Back in June, Microsoft announced that it had acquired professional social network LinkedIn for $26.2 billion, instantly making it one of the biggest tech industry deals on record. The news sparked speculation from all sides as to what it might mean - what will Microsoft do with LinkedIn? How will the deal affect the platform? Is LinkedIn really worth $26 billion?
On the last point, LinkedIn clearly holds significant value - after the deal was announced, reports surfaced that Salesforce had actually offered more than the final price tag for the platform. So what can LinkedIn actually provide to Microsoft's product eco-system that would make rivals so keen to keep it out of their hands? A post on the LinkedIn Engineering blog this week may have inadvertently provided some additional insight into how LinkedIn fits into Microsoft's wider process - and the potential value proposition of a combined LinkedIn/Microsoft actually looks very interesting indeed.
In a post titled "Building the LinkedIn Knowledge Graph", Senior LinkedIn Engineering Manager Qi He outlines how the platform has been developing its machine learning capabilities in order to improve their data matching process - a critical element in maximizing the performance of their various products and offerings.
As noted by He:
"...the mappings from members to other entities (e.g., the skills that a member has) are crucial to ad targeting, people search, recruiter search, feed, and business and consumer analytics; the mappings from jobs to other entities (e.g., the skills that a job requires) are driving job recommendations and job search"
Because of this, LinkedIn need to do all they can to ensure their data matching is accurate, which can be difficult when most of the information submitted to their graph is entered manually by users.

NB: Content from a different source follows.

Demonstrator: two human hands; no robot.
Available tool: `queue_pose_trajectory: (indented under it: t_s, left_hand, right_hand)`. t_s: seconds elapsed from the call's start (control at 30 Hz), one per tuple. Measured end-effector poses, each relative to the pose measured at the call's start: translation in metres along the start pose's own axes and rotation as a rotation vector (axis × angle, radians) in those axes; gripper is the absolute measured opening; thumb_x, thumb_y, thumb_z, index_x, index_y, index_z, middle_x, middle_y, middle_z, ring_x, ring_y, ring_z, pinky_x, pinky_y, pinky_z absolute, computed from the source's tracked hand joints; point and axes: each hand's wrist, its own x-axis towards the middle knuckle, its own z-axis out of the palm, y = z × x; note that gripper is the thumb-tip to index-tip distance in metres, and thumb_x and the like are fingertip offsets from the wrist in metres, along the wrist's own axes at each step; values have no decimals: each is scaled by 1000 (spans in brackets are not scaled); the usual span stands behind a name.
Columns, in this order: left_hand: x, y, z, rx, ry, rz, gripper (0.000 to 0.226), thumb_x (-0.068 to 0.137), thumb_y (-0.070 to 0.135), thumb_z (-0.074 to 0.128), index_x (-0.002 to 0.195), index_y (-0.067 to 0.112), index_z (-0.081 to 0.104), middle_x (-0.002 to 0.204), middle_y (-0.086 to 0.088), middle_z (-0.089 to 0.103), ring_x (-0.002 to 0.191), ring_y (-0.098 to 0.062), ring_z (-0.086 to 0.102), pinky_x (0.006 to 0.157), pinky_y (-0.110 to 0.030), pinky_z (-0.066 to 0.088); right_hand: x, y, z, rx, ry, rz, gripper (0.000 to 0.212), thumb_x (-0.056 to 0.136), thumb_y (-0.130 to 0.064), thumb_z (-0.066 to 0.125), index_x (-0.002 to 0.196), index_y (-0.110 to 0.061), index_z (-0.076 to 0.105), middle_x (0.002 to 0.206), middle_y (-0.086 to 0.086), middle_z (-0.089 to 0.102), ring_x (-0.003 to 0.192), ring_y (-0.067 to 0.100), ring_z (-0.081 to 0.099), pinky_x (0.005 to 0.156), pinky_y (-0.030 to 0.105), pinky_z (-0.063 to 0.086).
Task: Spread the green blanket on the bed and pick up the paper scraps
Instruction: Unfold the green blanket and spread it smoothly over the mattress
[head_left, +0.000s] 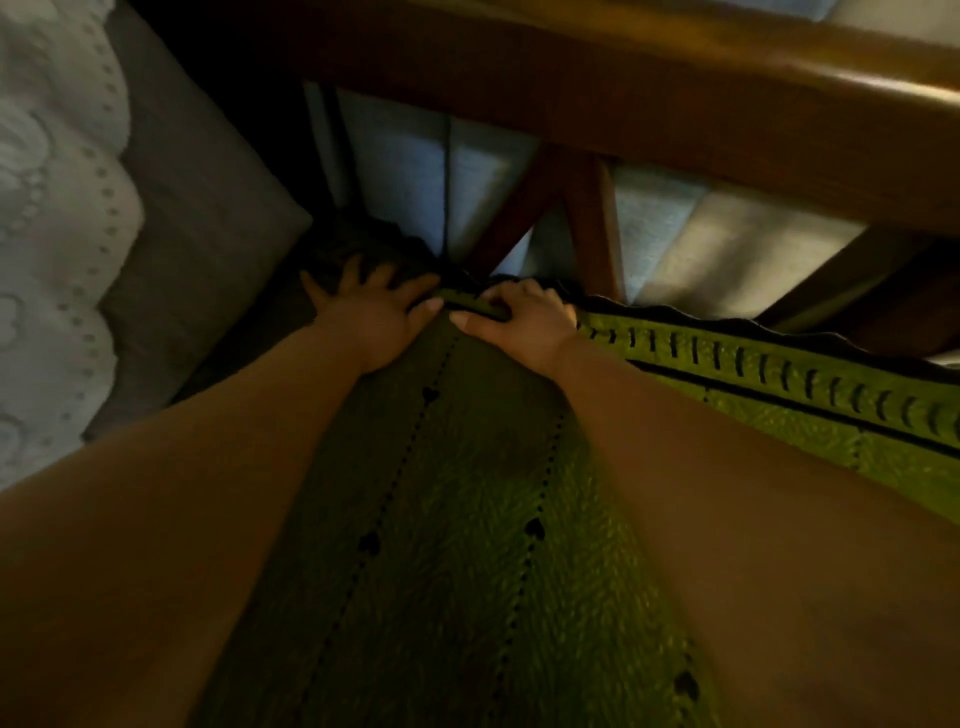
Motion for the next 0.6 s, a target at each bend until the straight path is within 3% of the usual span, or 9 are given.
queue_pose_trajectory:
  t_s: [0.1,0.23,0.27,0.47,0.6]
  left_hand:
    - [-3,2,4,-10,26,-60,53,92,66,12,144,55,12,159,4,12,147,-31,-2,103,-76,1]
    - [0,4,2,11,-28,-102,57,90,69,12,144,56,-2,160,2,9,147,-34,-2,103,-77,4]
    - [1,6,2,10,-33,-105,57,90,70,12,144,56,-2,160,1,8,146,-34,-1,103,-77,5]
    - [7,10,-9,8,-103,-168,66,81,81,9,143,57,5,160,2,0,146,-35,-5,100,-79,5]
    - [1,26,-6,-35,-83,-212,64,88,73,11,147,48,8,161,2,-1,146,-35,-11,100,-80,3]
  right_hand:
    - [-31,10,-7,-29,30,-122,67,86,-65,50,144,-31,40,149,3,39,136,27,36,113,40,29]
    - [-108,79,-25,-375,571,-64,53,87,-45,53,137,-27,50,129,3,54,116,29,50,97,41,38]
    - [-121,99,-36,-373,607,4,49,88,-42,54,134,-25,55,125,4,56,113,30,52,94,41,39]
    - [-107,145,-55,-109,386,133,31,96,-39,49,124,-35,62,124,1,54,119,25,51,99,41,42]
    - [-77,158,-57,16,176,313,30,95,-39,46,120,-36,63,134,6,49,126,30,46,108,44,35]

That process inevitably leads to errors - as an example, He highlights the company page of a small design firm called "uber" which has 1-10 employees.
As you can see, despite this company only employing 10 or less people, 96 LinkedIn members have signaled that they work there, most of whom have mistakenly selected "uber" as where they work, as opposed to "Uber", the online transportation network company.

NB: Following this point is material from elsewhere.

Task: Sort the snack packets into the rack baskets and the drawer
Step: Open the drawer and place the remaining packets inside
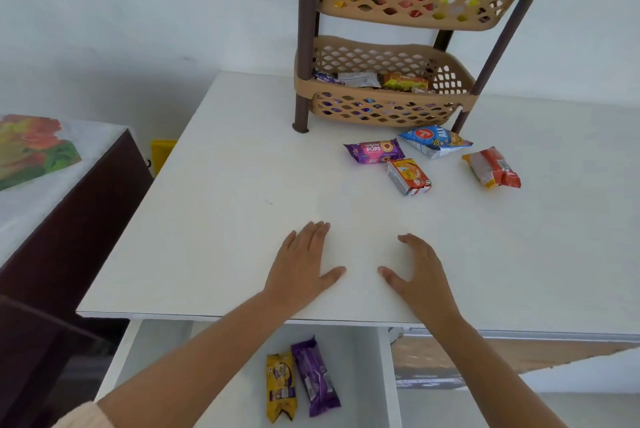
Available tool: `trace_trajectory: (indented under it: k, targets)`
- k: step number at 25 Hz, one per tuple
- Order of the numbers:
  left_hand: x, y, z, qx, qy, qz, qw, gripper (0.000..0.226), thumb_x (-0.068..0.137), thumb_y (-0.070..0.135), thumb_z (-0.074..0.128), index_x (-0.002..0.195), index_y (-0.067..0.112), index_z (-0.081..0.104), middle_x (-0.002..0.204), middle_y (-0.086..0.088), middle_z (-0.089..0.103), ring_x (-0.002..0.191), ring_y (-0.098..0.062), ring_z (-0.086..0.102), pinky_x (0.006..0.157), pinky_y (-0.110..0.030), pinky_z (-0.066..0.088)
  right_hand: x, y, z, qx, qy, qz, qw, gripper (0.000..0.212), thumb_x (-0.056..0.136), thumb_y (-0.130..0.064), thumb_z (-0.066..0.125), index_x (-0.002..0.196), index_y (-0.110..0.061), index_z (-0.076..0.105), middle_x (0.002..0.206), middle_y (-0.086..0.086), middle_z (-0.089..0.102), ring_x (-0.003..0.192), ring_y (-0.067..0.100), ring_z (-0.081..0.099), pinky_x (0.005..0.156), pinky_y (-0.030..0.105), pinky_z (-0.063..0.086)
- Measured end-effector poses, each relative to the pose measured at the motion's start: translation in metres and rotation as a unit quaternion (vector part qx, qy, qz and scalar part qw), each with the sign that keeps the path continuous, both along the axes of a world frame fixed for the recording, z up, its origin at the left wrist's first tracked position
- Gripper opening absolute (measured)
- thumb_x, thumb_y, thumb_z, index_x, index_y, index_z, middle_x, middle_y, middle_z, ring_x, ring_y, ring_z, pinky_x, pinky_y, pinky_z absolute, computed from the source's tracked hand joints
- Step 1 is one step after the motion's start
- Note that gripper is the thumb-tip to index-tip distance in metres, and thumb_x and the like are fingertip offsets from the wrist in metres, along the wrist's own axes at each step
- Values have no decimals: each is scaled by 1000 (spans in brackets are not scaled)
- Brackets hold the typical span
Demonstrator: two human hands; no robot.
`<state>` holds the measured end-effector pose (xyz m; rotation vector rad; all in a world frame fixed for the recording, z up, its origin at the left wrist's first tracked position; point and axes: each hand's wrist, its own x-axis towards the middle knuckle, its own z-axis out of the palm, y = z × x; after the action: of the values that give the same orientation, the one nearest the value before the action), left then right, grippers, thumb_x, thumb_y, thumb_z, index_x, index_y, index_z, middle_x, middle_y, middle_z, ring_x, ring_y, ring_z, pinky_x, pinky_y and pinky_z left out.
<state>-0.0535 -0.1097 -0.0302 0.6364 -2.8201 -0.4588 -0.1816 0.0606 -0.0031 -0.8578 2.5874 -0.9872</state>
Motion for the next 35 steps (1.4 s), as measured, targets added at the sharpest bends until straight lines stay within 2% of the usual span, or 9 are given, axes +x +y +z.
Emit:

To lessen the impact of such errors, LinkedIn has developed AI systems that are able to infer relationships within the graph based on additional context.

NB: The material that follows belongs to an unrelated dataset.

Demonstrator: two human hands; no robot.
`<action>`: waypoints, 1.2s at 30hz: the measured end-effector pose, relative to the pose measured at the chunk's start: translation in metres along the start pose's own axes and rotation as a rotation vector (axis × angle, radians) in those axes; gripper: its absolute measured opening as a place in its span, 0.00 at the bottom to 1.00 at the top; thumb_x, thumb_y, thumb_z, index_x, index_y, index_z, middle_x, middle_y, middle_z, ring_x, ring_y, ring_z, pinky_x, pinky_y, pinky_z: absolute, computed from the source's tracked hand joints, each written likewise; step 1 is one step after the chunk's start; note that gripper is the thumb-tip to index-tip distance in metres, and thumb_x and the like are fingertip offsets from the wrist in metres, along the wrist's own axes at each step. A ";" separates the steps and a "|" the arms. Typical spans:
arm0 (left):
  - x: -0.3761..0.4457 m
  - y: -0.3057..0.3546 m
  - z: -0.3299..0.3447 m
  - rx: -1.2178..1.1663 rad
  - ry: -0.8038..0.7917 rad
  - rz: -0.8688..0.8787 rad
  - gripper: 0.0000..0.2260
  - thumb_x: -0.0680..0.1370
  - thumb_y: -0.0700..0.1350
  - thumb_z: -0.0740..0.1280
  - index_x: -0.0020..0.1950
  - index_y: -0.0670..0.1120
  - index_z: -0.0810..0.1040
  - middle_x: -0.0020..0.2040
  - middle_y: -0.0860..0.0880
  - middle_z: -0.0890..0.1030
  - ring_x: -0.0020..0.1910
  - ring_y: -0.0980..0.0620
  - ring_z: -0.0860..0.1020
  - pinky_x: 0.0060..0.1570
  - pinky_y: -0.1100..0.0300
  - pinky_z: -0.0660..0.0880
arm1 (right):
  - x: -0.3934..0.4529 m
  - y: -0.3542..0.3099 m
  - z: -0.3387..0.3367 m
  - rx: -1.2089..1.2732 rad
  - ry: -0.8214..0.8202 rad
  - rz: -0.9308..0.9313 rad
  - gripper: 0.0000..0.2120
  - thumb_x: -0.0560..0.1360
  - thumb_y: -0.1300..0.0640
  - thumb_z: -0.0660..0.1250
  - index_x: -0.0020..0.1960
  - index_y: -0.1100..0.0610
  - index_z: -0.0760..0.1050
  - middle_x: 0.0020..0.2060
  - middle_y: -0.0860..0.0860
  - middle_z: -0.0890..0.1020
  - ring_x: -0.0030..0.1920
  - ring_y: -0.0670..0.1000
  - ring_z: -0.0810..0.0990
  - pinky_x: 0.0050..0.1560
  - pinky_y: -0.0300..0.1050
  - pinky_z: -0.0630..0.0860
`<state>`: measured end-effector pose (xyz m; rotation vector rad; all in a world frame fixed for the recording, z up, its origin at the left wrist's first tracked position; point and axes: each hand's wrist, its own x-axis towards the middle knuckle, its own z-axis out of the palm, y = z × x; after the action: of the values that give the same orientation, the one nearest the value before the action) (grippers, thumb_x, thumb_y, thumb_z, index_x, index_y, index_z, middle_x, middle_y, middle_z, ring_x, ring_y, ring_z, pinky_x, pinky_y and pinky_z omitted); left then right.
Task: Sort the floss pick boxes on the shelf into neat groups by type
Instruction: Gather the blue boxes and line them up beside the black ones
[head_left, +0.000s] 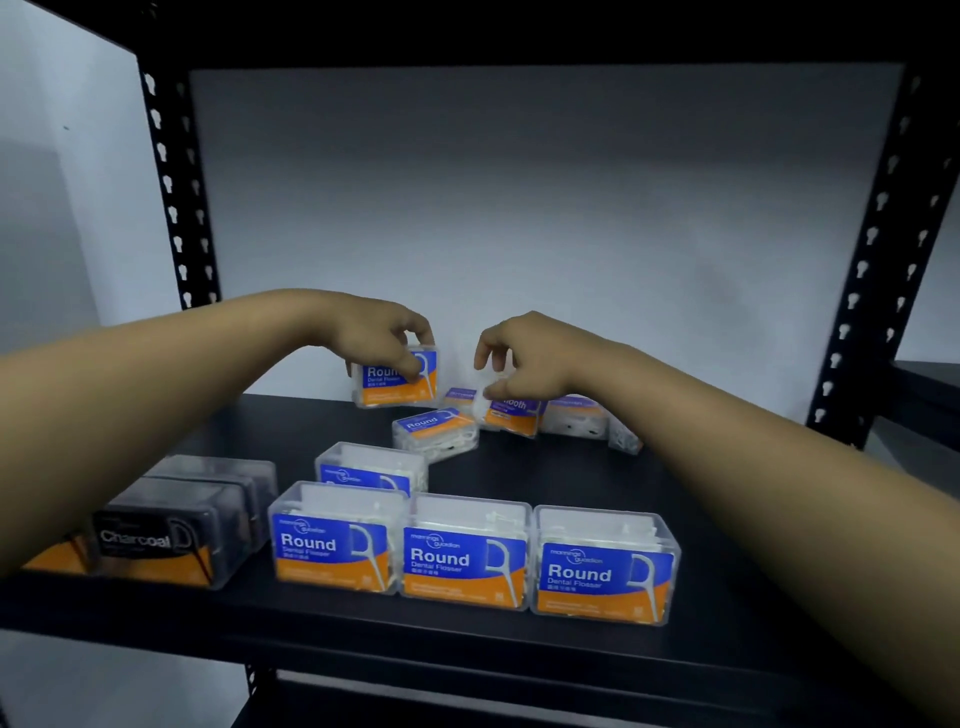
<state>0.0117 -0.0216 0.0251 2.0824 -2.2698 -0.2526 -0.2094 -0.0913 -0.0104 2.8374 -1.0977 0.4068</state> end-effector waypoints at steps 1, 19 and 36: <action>-0.003 -0.005 0.001 0.009 -0.007 0.003 0.22 0.79 0.50 0.70 0.71 0.51 0.70 0.57 0.49 0.80 0.53 0.47 0.82 0.58 0.47 0.82 | 0.003 -0.005 0.000 -0.019 -0.012 -0.038 0.19 0.73 0.45 0.75 0.62 0.48 0.79 0.51 0.44 0.80 0.45 0.46 0.77 0.47 0.44 0.74; -0.011 -0.057 0.030 0.073 -0.210 0.000 0.17 0.77 0.47 0.73 0.63 0.51 0.72 0.58 0.50 0.82 0.56 0.47 0.84 0.55 0.54 0.82 | 0.052 -0.062 0.024 -0.182 -0.367 -0.178 0.29 0.68 0.47 0.80 0.67 0.46 0.78 0.60 0.44 0.79 0.62 0.50 0.78 0.54 0.43 0.73; 0.000 -0.070 0.043 -0.026 -0.276 0.001 0.15 0.74 0.42 0.76 0.60 0.48 0.79 0.55 0.49 0.84 0.50 0.51 0.83 0.49 0.59 0.82 | 0.062 -0.065 0.034 -0.019 -0.285 -0.210 0.28 0.67 0.51 0.81 0.65 0.53 0.78 0.57 0.52 0.80 0.53 0.53 0.81 0.53 0.47 0.80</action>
<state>0.0744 -0.0234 -0.0279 2.1505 -2.3968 -0.6003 -0.1140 -0.0891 -0.0249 3.0181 -0.8189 -0.0242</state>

For example, this LinkedIn user has listed things like "Distributed Systems," "Hadoop," and "Scalability," as skills. Based on LinkedIn's vast database, the system's able to infer other, closely related skills that this person is a match for, then use those in subsequent on-platform matching.
The research highlights the ongoing evolution of LinkedIn's data models, and how they're utilizing their constantly expanding professional database to make more intelligent and accurate predictions.
And that database is already a huge resource:
"To date, there are 450M members, 190M historical job listings, 9M companies, 200+ countries (where 60+ have granular geolocational data), 35K skills in 19 languages, 28K schools, 1.5K fields of study, 600+ degrees, 24K titles in 19 languages, and 500+ certificates, among other entities."
That's where LinkedIn's real value lies - if LinkedIn's able to continue to refine their on-platform data models, and utilize the insights gleaned from those billions of entries, they'll be able to create more intelligent job matching systems. From this, LinkedIn may one day be able to change HR as we know it. Based on career histories and professional details, LinkedIn will be able to take your interests and talents and show you your ideal career path, based on actual data from those working in the field.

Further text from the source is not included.